*AIM OF THE EXERCISE*:
From the records below, please repeat exactly the line that has "point(217, 6)", the line that has "point(25, 128)", and every line between them, and nothing else.

[Excerpts from a dataset]
■ ■ ■ ■ ■
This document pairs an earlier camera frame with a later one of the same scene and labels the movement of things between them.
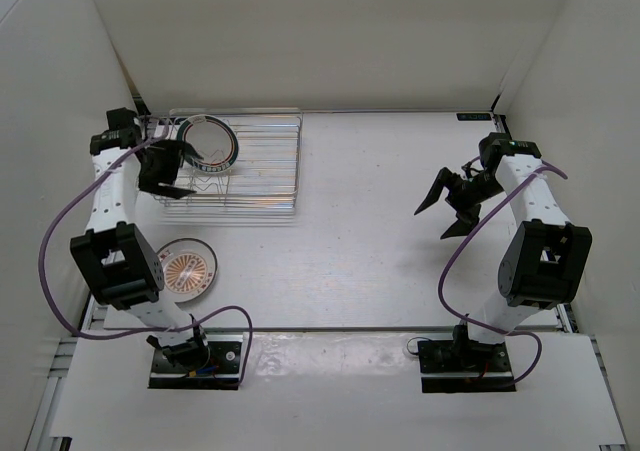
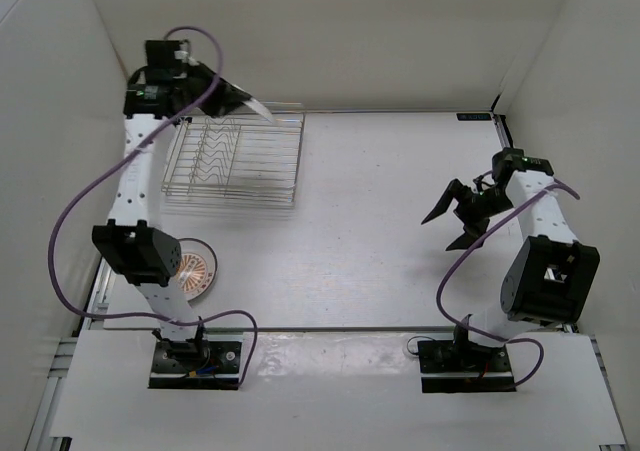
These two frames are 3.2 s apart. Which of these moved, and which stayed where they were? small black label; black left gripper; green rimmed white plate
Moved: black left gripper; green rimmed white plate
Stayed: small black label
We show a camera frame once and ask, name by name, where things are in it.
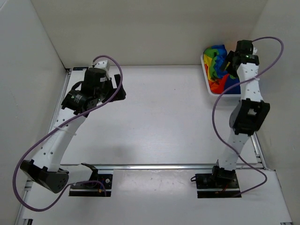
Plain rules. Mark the dark label sticker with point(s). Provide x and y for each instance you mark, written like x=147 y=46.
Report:
x=79 y=68

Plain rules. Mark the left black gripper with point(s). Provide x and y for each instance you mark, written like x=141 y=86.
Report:
x=120 y=94

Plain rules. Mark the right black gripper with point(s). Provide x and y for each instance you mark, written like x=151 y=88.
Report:
x=229 y=59

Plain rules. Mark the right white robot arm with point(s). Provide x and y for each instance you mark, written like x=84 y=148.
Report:
x=248 y=115

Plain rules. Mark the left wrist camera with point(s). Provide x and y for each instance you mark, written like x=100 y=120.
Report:
x=102 y=64

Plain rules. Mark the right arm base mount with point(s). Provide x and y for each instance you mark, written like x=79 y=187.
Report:
x=215 y=182

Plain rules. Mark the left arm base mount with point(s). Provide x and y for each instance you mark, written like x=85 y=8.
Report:
x=99 y=184

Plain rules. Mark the rainbow striped shorts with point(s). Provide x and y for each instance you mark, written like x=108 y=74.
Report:
x=218 y=80

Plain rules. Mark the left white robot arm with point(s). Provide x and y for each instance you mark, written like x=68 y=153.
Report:
x=45 y=166

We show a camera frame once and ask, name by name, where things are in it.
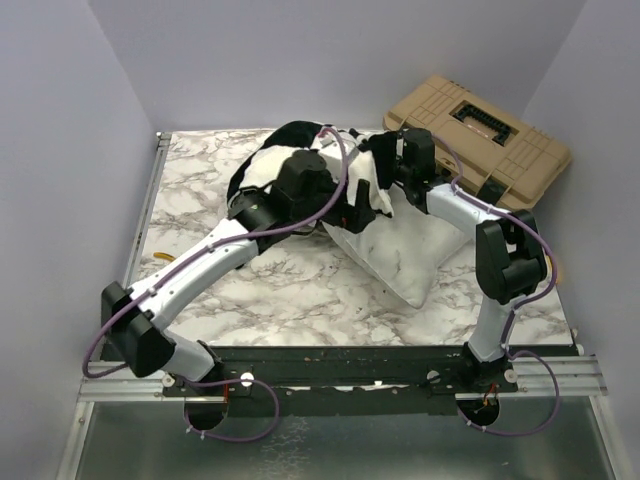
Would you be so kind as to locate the black front mounting rail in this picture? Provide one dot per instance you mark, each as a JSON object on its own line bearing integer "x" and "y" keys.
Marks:
{"x": 259, "y": 382}

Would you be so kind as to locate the aluminium left side rail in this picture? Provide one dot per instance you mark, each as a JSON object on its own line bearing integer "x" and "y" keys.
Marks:
{"x": 140, "y": 234}

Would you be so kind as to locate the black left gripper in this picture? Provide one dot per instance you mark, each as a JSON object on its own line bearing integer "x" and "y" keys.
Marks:
{"x": 350, "y": 216}

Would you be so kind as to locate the yellow handled pliers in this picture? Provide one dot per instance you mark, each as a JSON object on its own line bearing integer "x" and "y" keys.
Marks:
{"x": 163, "y": 256}

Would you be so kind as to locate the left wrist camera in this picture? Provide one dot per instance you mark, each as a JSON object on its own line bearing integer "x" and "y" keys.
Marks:
{"x": 303, "y": 185}

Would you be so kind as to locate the white pillow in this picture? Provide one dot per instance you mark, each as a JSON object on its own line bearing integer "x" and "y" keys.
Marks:
{"x": 403, "y": 252}

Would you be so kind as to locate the tan plastic toolbox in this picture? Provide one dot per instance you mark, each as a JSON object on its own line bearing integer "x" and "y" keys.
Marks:
{"x": 506, "y": 162}

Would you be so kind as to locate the black and white checkered pillowcase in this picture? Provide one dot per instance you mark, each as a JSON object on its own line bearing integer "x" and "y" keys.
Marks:
{"x": 247, "y": 196}

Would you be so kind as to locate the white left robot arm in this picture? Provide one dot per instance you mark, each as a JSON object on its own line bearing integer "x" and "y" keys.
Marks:
{"x": 135, "y": 319}

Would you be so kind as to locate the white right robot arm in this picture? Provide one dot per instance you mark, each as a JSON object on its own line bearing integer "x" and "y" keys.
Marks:
{"x": 510, "y": 256}

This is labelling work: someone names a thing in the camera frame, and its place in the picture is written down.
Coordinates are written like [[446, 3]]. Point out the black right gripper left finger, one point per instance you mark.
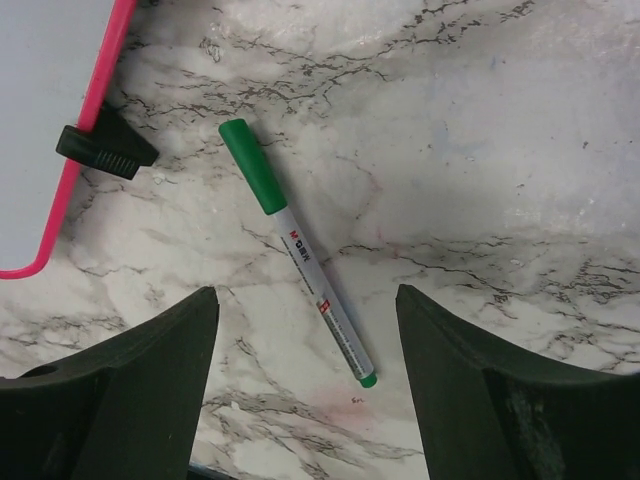
[[125, 408]]

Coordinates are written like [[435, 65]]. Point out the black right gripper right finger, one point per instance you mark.
[[488, 409]]

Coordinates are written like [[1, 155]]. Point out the green white whiteboard marker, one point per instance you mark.
[[248, 155]]

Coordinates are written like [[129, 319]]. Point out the black whiteboard clip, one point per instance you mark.
[[113, 146]]

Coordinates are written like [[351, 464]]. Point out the pink framed whiteboard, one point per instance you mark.
[[57, 60]]

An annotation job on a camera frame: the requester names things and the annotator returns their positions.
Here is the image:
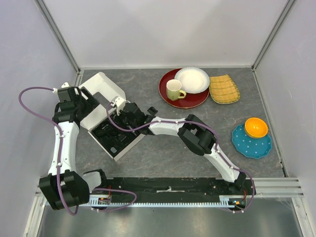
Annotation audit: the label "white cable duct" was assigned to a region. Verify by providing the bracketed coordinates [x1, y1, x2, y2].
[82, 196, 246, 209]

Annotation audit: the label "small oil bottle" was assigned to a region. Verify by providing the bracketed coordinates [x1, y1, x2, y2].
[110, 147, 117, 153]

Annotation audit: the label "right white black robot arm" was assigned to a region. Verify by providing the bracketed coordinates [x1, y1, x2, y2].
[107, 96, 246, 195]

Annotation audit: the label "white paper plate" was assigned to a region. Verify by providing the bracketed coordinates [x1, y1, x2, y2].
[174, 67, 210, 94]

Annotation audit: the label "blue dotted plate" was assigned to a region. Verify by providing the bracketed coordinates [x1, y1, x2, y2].
[232, 124, 272, 159]

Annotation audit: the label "woven bamboo tray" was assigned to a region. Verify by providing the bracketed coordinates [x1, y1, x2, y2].
[209, 75, 240, 105]

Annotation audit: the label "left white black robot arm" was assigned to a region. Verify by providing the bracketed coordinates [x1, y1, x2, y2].
[39, 82, 108, 210]

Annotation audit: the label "yellow-green mug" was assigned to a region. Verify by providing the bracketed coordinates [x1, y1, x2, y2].
[166, 79, 187, 101]

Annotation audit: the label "white clipper kit box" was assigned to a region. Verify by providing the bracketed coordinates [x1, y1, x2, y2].
[79, 72, 145, 161]

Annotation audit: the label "orange bowl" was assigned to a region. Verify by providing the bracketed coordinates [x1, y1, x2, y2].
[244, 117, 269, 139]

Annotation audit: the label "red round plate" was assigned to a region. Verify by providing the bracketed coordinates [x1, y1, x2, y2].
[158, 69, 209, 109]

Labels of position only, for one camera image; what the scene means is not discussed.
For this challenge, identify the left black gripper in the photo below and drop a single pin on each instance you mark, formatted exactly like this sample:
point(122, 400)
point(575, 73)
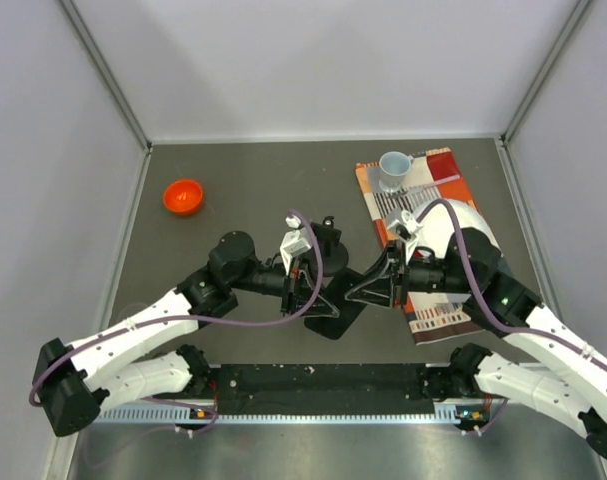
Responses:
point(299, 286)

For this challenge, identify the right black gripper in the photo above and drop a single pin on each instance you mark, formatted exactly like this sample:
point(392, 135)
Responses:
point(386, 290)

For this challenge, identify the black smartphone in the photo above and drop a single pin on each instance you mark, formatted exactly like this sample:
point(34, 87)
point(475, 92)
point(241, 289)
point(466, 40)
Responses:
point(335, 328)

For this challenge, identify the black phone stand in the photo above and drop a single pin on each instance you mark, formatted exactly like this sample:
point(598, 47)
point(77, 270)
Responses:
point(334, 254)

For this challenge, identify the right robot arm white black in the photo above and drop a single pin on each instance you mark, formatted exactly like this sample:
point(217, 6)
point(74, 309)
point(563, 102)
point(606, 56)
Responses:
point(465, 261)

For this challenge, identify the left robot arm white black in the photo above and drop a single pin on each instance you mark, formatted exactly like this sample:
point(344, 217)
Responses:
point(75, 382)

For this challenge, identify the white plate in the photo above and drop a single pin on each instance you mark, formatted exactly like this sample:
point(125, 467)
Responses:
point(437, 228)

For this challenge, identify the light blue cup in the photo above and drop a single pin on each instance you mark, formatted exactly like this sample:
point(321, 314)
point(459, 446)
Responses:
point(394, 167)

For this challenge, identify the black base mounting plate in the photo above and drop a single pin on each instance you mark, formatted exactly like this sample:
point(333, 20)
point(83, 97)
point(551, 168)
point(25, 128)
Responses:
point(328, 388)

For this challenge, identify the patterned orange placemat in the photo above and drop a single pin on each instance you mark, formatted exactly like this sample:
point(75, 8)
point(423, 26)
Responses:
point(432, 317)

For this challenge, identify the orange bowl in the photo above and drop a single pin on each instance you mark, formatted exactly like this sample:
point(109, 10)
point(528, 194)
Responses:
point(183, 197)

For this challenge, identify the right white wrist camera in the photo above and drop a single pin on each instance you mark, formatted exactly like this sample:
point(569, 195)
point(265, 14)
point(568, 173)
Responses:
point(405, 227)

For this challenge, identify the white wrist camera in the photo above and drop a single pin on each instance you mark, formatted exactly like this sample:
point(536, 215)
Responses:
point(405, 227)
point(295, 242)

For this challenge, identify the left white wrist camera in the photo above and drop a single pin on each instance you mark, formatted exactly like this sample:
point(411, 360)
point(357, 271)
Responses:
point(295, 242)

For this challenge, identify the grey slotted cable duct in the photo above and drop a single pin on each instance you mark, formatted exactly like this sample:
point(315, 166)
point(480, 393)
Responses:
point(149, 413)
■ ■ ■ ■ ■
*REPLY*:
point(217, 6)
point(74, 309)
point(563, 102)
point(606, 56)
Responses:
point(465, 261)

For this challenge, identify the left robot arm white black in the photo above and drop a single pin on each instance you mark, formatted exactly like this sample:
point(344, 217)
Responses:
point(75, 382)

For this challenge, identify the white plate in the photo above and drop a single pin on each instance you mark, formatted exactly like this sample:
point(125, 467)
Responses:
point(437, 228)

For this challenge, identify the light blue cup in the photo above and drop a single pin on each instance you mark, formatted exactly like this sample:
point(321, 314)
point(459, 446)
Responses:
point(394, 167)

For this challenge, identify the black base mounting plate in the photo above and drop a single pin on each instance you mark, formatted exactly like this sample:
point(333, 20)
point(83, 97)
point(551, 168)
point(25, 128)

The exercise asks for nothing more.